Improving stock market volatility forecasts with complete subset linear and quantile HAR models
Introduction
Fluctuations of asset prices are essential for pricing traded assets. It follows that volatility forecasting models play a key role in risk management, investments and security valuation for all assets with uncertain future payoffs. The volatility of asset returns tends to be highly persistent. From early on, this has led researchers to use autoregressive volatility models (e.g., the autoregressive fractionally integrated moving average (ARFIMA) model of Granger & Joyeux, 1980) and the popular generalized autoregressive conditional heteroskedasticity (GARCH) class of latent volatility models proposed by Bollerslev (1986). Many variations of these models have been proposed.2 However, as high-frequency data have become more accessible, interest has switched to volatility models that use directly observable and measurable volatility, that is, realized volatility, defined as the sum of squared intraday returns (e.g., Andersen et al., 2001a, Andersen et al., 2001b, Barndorff-Nielsen and Shephard, 2002). Among these models, the heterogeneous autoregressive model (HAR) of Corsi (2009) has become the new standard ’to beat’. Compared to GARCH models, the HAR model is simple to estimate, as the realized volatility is explained by past daily, weekly and monthly historical volatility components within a linear regression framework. Still, the model accurately captures the long-memory property of volatility. HAR models are easy to estimate and interpret and to adjust by adding new explanatory variables. For example, Patton and Sheppard (2015) included realized semivariances, Andersen et al. (2012) disentangled realized volatility into its jump and continuous components, Bollerslev et al. (2016) exploited the measurement error of the volatility, and Corsi and Reno, 2009, Horpestad et al., 2019 included asymmetric returns.

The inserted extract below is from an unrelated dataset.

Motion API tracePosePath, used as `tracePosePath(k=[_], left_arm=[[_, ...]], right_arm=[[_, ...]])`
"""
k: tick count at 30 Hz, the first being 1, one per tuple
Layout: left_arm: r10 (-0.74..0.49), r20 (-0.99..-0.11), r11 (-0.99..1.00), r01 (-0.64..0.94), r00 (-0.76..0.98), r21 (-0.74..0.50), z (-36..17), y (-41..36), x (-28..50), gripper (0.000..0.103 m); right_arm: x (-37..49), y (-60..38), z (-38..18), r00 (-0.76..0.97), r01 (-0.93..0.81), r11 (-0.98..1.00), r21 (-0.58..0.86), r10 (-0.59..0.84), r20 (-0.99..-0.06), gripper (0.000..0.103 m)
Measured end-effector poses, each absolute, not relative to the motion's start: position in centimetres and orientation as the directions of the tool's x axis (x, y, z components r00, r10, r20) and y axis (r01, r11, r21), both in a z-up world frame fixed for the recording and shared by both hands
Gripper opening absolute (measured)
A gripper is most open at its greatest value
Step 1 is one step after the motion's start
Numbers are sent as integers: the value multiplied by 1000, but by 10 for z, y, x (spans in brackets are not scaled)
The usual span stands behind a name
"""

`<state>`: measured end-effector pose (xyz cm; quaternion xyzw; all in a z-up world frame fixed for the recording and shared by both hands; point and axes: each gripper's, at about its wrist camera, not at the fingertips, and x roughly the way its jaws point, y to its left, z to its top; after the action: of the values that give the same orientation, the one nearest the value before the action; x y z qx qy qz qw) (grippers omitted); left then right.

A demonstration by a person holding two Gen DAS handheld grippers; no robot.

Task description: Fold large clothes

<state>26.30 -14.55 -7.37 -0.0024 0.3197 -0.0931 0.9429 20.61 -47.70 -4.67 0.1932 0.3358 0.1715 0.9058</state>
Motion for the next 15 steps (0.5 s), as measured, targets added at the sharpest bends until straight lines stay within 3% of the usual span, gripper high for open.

Another strand of the literature reports forecasting improvements via machine learning techniques, such as gradient descent boosting, random forest, support vector (quantile) machine, artificial neural network, and deep learning, to predict market volatility, e.g., Baruník and Křehlík, 2016, Liu, 2019, Ramos-Pérez et al., 2019 and Xu et al. (2019). Our approach is on the border of the two strands of the literature, as we use a data-driven approach that is easily tractable and interpretable if necessary.3 Specifically, the complete subset approach is a combination of feature engineering and ensemble methods used in machine learning, while the HAR model is a standard econometric approach to predict market volatility.4
In this paper, we propose a volatility forecasting model, that makes use of realized volatility quantile forecasts to determine the expected volatility. Specifically, we first predict several quantiles of the volatility density; then, we aggregate quantiles of volatility into the expected (point estimate) volatility forecast. Although in our research, volatility density is not the goal but rather a tool towards achieving point forecasts of volatility, our research is related to the scant literature on volatility density forecasting. Berkowitz (2001) argued that volatility density forecasts are important requirements for stress testing of banks, calculating margin requirements and pricing financial derivatives. Volatility density forecasts are usually based on parametric models (e.g., Corsi et al., 2008). Our nonparametric approach to density forecasts is motivated by the work of Gaglianone and Lima (2012), who used quantile regression to predict the distribution of U.S. unemployment and survey forecasts. Quantile regression is appealing, as it does not require the assumption of a parametric form of the conditional distribution of the variable of interest. Unsurprisingly, several others have followed this line of thought. For example, Manzan and Zerom (2013) predicted the distribution of U.S. inflation, and Pedersen (2015) predicted the distribution of equity and bond market returns. Moreover, Meligkotsidou et al. (2019a) have used nonparametric density forecasts to predict the equity market premium.5
As tail events are, by definition, rare, predicting quantiles, specifically, the tails of a target variable’s distribution, might lead to large forecast errors, which may deteriorate the accuracy of the predictions created from quantile forecasts. To reduce forecast errors, Meligkotsidou et al. (2019a) adapted the idea of complete subset linear regression (CSLR) of Elliott et al. (2013). CSLR forecasts the target variable by aggregating forecasts using all model specifications that are possible given a set of explanatory variables and a number of admissible independent variables . For example, given a linear regression framework and potential explanatory variables, one could create forecasts using models with one independent variable , forecasts with , with and with , i.e. . These forecasts can then be combined via a suitable function to obtain the point forecast of interest. Meligkotsidou et al. (2019a) adapted this approach for quantile regression, leading to complete subset quantile regression (CSQR), which we also exploit in this study. Finally, Meligkotsidou et al. (2019b) predicted the monthly level of the U.S. S&P 500 market index volatility using the CSQR approach by expanding a first-order autoregressive model with macroeconomic variables.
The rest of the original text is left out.